The importance of evaluating these two programs is to discover problems and additional requirements early in order to prevent more serious issues that may arise later in their use. Through evaluation, stakeholders can determine which assessment program they should continue to use and which one not (IAR, 2011). Critical evaluation of these programs will create quality perception and will also build client confidence about purchasing, or using the assessment procedure. Effective assessment will assist users to prioritize resources by identifying program’s components that are most effective or critical (IAR, 2011).
Critique of IAR and NAEP assessment processes
The evaluation of Instructional Assessment Resources (IAR) should ensure that students attain self assessment which will in turn help students to develop critical reflection as they have to evaluate their own and other students work. IAR does not provide the opportunity for students to learn responsibility towards others via assessment and to learn to make critical judgments. Frankland (2007) says that an assessment process such as IAR should play a fundamental role in all aspects of learning where individuals and groups have to be accountable for their work.
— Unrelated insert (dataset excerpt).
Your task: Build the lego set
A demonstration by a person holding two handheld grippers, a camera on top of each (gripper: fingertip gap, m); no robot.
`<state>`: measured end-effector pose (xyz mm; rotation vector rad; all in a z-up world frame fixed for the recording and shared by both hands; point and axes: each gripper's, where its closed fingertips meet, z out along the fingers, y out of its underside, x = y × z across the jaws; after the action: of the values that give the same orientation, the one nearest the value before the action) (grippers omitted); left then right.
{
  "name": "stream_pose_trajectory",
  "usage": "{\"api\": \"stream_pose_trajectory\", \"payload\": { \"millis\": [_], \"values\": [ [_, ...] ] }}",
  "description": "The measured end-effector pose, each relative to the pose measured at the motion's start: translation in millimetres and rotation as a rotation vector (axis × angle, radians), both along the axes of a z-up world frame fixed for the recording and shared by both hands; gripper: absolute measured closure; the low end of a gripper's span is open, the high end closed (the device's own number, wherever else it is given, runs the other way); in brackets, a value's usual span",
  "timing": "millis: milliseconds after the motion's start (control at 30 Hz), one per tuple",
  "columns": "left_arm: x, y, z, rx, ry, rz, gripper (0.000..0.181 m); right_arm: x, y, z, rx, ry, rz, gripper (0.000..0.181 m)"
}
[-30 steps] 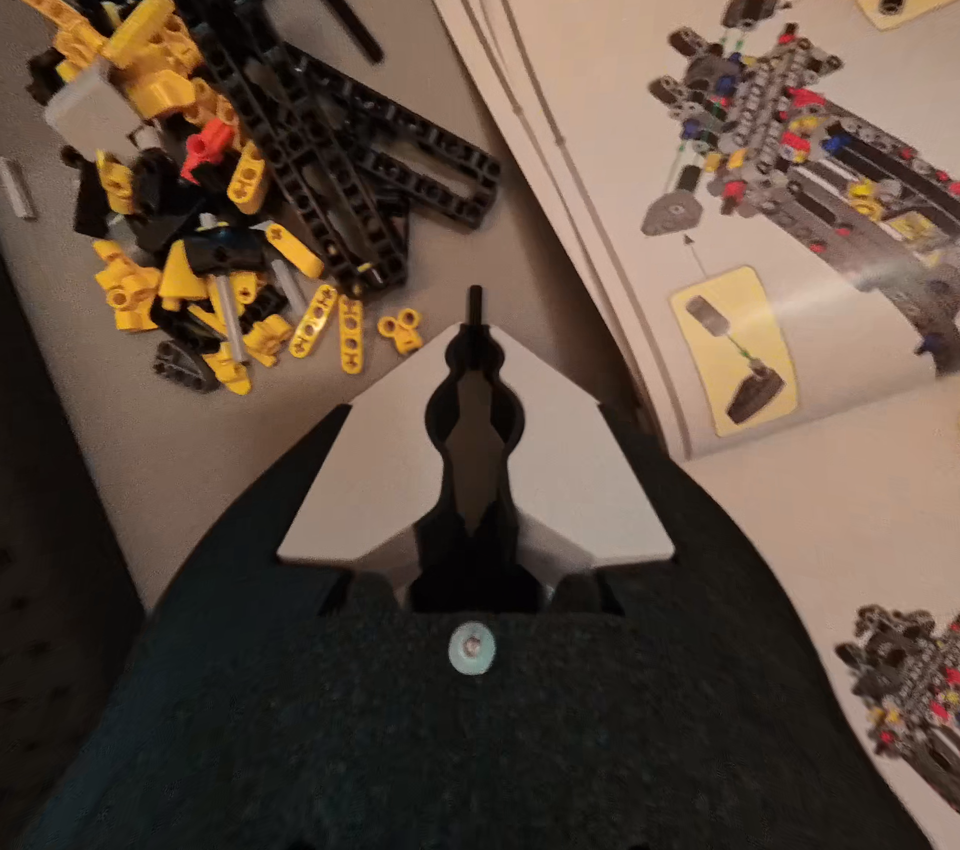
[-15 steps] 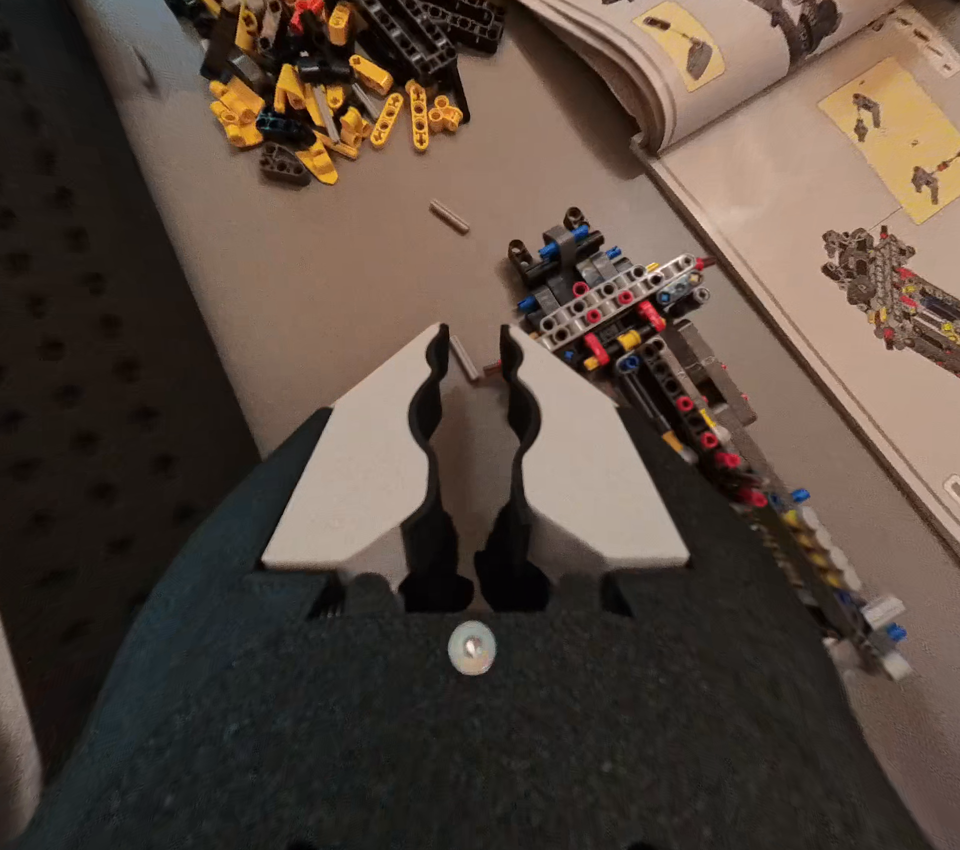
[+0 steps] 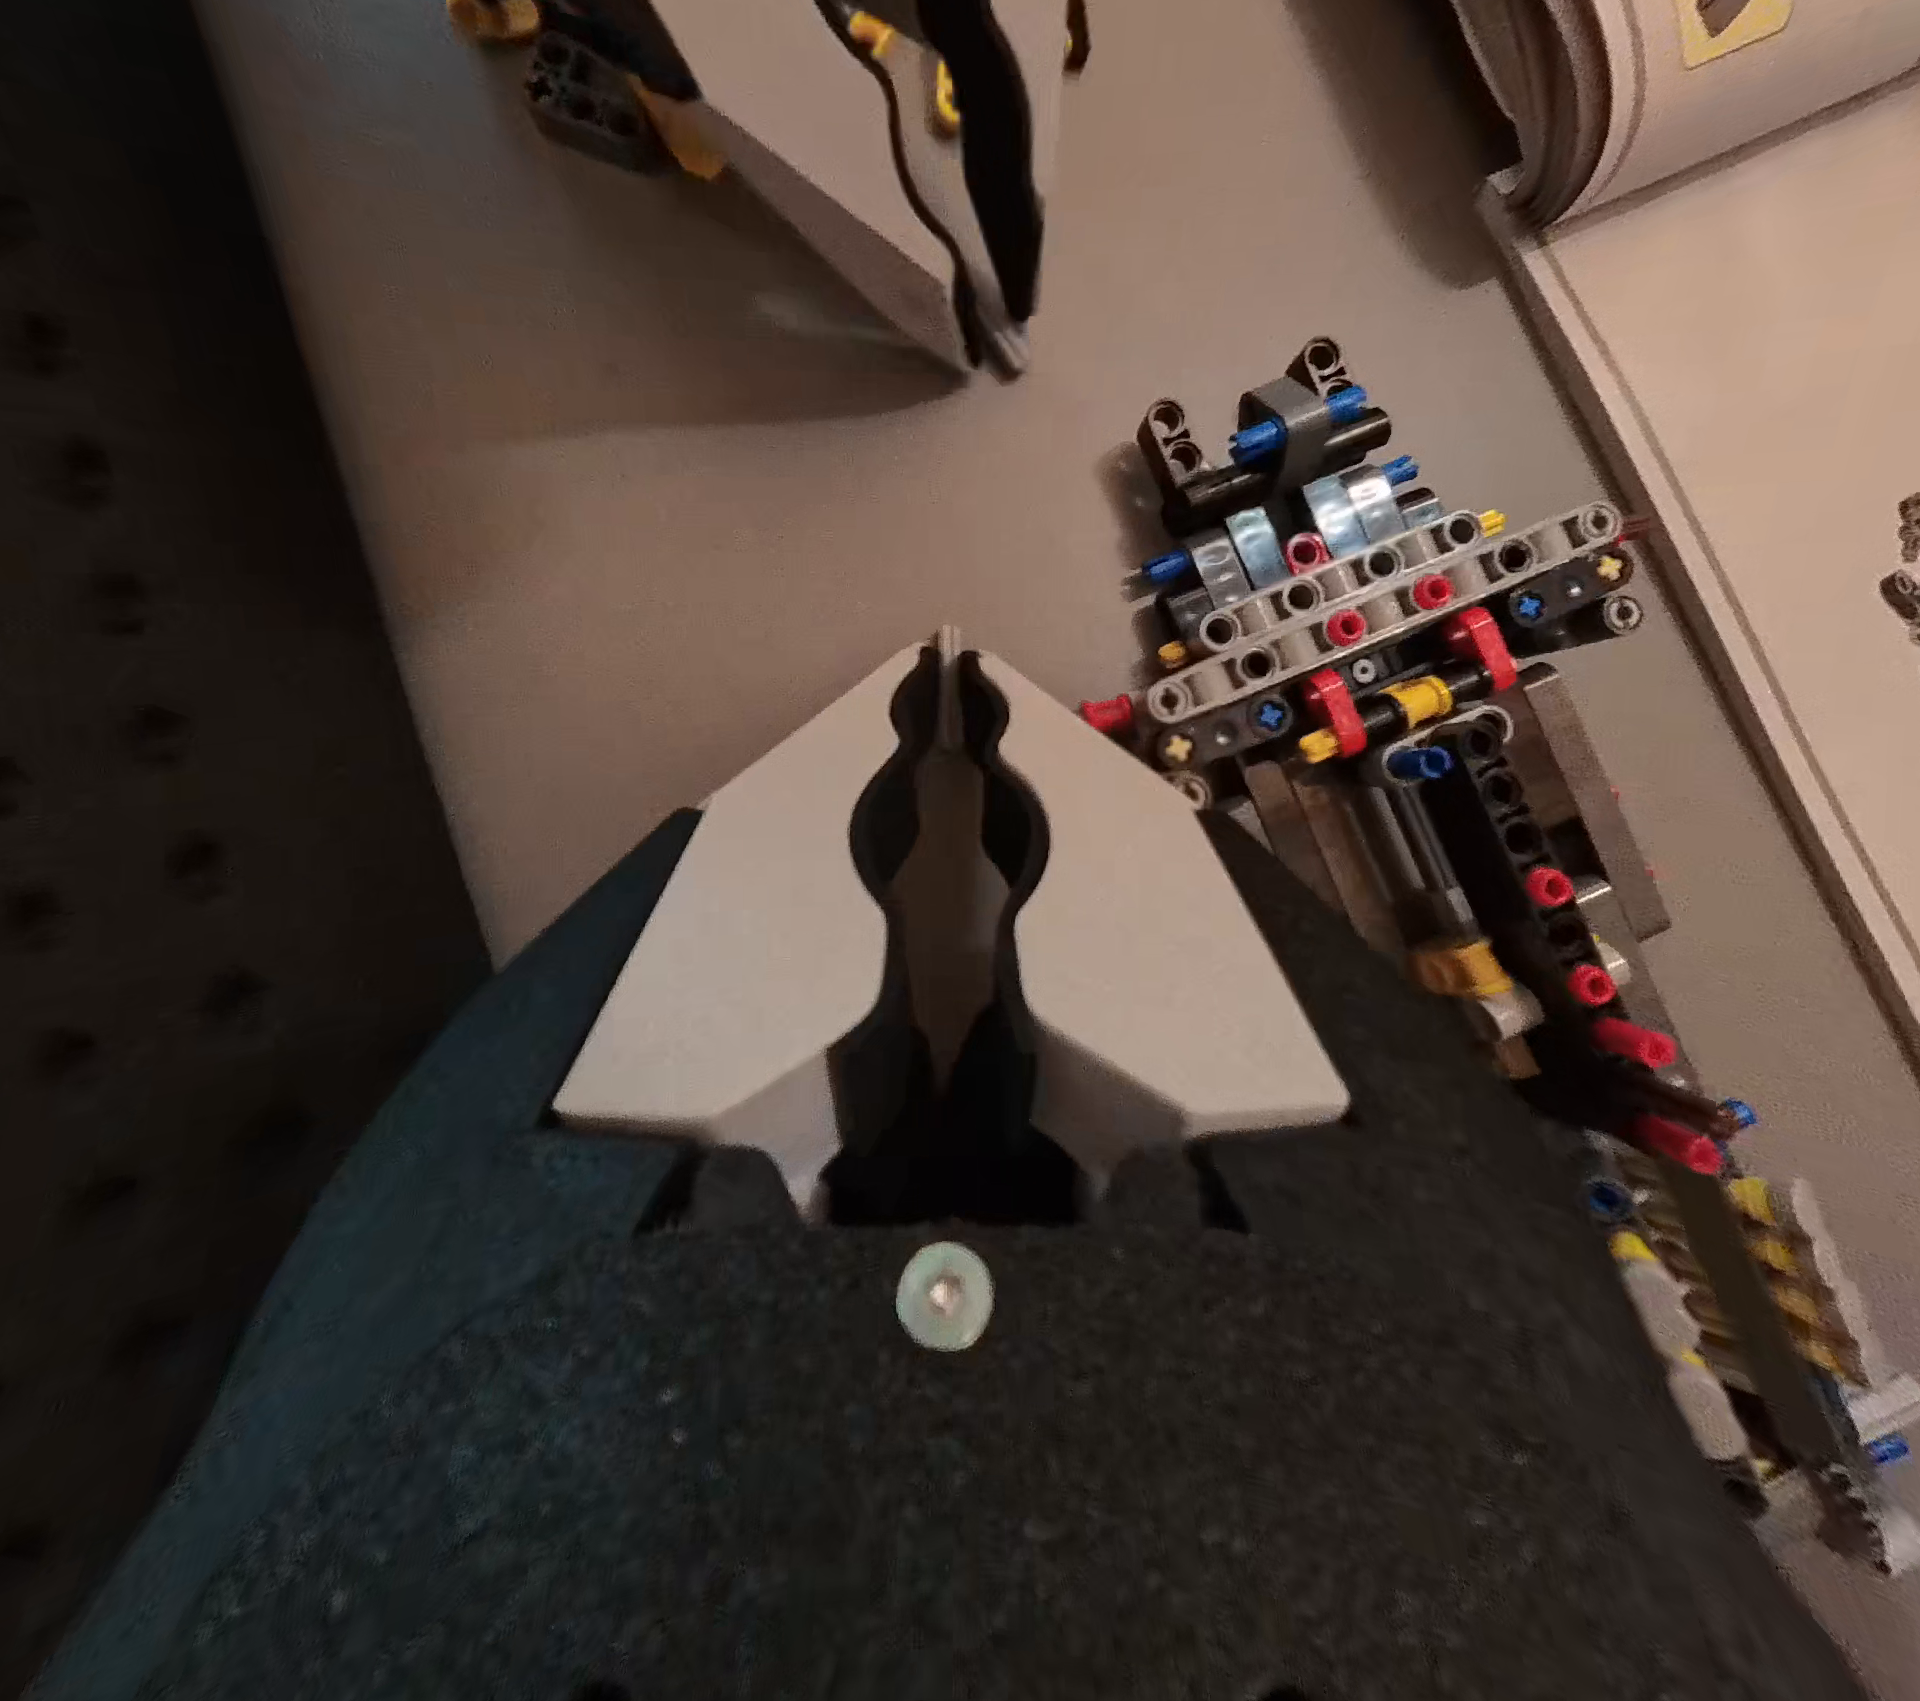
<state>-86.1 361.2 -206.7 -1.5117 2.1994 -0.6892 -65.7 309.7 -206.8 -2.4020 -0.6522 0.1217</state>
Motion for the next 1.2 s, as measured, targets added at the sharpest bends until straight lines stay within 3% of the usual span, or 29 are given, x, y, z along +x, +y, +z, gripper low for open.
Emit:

IAR should enable students to grow their ability to be realistic judges of their own performance and the ability to monitor their own learning.
In order to be more effective, IAR should involve learners in the assessment of self development and learning. This will motivate them to think about what had been learnt to a certain point, where the gaps are, and how to fill up or minimize those gaps (Frankland, 2007). The assessment process should introduce the concept of individual judgment to students and ensure effective communication among teachers and peers. Carless, Joughin & Li (2007) noted that assessment processes should lead to the award of a reliable grade and also to contribute to productive student learning.
The major challenge of IAR is that students spend too much time being tested and lack of time in productive learning. The key stakeholders in these two learning processes should note that learning is much more than the accumulation of grades. On the other hand, NAEP does not give students motivating assessment activities which involve them in productive learning experience. Therefore, NAEP assessment process is likely to lead to better student grades because it involves students actively in the assessment, engages them with standards and encourages them to monitor and improve their own work.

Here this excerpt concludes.